### Material provided ###

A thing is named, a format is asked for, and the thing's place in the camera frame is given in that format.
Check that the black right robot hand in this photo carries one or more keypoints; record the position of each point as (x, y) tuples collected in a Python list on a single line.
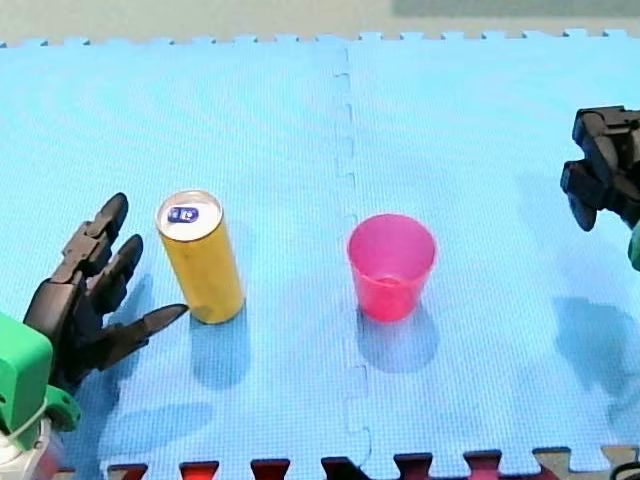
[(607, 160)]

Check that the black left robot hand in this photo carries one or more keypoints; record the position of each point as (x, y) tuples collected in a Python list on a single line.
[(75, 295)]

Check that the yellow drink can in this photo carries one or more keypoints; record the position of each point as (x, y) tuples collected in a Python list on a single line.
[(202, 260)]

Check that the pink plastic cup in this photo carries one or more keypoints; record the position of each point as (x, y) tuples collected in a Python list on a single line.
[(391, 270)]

###
### Material provided ###

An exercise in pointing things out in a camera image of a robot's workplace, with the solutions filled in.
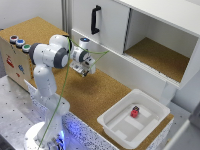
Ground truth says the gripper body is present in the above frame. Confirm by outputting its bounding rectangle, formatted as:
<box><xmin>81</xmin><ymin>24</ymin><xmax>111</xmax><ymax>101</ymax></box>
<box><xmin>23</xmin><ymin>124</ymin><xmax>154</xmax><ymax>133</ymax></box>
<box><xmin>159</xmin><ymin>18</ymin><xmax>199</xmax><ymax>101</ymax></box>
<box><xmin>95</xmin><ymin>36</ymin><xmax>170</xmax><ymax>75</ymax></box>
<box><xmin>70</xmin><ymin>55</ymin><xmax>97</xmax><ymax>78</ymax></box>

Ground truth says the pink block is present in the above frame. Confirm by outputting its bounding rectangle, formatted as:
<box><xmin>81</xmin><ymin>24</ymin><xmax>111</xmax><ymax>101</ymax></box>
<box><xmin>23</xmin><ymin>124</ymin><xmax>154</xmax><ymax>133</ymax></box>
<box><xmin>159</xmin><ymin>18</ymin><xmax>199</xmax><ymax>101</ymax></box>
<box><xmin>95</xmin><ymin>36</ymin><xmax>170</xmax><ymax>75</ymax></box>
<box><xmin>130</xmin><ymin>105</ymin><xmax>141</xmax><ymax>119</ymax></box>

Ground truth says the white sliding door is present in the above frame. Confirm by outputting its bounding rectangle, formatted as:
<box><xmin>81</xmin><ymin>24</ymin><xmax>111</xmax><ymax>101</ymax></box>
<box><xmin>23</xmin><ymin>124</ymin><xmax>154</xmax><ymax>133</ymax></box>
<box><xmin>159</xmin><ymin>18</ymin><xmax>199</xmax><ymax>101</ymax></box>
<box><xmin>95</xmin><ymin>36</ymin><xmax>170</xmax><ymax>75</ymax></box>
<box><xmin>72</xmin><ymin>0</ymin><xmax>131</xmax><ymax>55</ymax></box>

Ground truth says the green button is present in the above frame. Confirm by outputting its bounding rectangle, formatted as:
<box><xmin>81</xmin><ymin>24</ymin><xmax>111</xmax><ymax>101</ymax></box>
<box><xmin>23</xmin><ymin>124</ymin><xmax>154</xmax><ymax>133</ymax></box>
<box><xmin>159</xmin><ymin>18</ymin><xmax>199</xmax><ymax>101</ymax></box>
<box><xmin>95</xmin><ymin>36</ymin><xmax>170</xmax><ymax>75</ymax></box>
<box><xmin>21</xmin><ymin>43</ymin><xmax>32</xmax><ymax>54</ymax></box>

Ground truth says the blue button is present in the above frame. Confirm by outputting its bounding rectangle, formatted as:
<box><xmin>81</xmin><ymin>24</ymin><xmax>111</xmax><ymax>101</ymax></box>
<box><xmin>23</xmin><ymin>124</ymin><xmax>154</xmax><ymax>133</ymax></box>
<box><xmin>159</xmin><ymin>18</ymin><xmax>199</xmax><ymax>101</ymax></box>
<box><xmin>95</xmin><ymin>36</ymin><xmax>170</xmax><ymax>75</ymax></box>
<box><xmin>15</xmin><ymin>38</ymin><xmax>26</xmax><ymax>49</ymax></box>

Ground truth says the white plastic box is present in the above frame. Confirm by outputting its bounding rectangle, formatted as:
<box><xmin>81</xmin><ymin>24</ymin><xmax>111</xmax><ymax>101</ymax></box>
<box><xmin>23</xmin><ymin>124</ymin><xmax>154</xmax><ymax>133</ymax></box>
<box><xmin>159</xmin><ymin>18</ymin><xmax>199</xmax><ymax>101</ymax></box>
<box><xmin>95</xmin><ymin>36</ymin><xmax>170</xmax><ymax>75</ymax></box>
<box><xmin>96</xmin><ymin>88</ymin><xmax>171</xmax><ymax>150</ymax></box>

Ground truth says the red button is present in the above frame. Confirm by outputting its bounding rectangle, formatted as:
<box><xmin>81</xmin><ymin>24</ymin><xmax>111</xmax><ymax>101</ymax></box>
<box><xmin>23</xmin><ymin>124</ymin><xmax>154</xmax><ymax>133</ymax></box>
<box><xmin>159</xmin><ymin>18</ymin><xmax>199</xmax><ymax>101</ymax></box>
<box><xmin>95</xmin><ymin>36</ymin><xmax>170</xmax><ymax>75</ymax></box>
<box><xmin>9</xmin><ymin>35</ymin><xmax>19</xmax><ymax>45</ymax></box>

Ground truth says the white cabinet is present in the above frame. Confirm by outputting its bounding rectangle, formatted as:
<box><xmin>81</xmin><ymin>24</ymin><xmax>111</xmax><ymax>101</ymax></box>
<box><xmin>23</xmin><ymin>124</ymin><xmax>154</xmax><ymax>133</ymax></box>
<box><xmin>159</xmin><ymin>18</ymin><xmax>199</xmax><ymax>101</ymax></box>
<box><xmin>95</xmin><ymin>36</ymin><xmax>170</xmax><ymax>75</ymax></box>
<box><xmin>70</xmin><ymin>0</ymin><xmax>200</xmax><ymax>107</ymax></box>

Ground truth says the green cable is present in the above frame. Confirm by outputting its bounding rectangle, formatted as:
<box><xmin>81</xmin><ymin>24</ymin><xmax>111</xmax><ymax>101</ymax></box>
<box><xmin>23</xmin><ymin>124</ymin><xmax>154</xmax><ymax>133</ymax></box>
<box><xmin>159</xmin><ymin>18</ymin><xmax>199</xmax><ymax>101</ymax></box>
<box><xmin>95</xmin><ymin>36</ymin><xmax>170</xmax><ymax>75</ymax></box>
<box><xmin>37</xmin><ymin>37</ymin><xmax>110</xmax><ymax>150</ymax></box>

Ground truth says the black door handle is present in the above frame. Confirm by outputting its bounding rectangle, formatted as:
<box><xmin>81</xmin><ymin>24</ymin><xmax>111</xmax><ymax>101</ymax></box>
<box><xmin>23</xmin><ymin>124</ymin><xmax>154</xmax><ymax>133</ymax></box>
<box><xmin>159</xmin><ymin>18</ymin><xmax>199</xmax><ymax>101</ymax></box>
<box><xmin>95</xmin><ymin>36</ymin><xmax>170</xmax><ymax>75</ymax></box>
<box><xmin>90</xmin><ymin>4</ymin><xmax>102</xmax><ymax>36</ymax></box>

###

Copy out all lines of the listing where the word "present" appears.

Ground truth says the gripper body is present in the above frame. Confirm by outputting its bounding rectangle, formatted as:
Ground truth says the pink block is present in the above frame. Confirm by outputting its bounding rectangle, formatted as:
Ground truth says the white sliding door is present in the above frame. Confirm by outputting its bounding rectangle, formatted as:
Ground truth says the green button is present in the above frame. Confirm by outputting its bounding rectangle, formatted as:
Ground truth says the blue button is present in the above frame. Confirm by outputting its bounding rectangle, formatted as:
Ground truth says the white plastic box is present in the above frame. Confirm by outputting its bounding rectangle, formatted as:
Ground truth says the red button is present in the above frame. Confirm by outputting its bounding rectangle, formatted as:
Ground truth says the white cabinet is present in the above frame. Confirm by outputting its bounding rectangle, formatted as:
Ground truth says the green cable is present in the above frame. Confirm by outputting its bounding rectangle, formatted as:
Ground truth says the black door handle is present in the above frame. Confirm by outputting its bounding rectangle, formatted as:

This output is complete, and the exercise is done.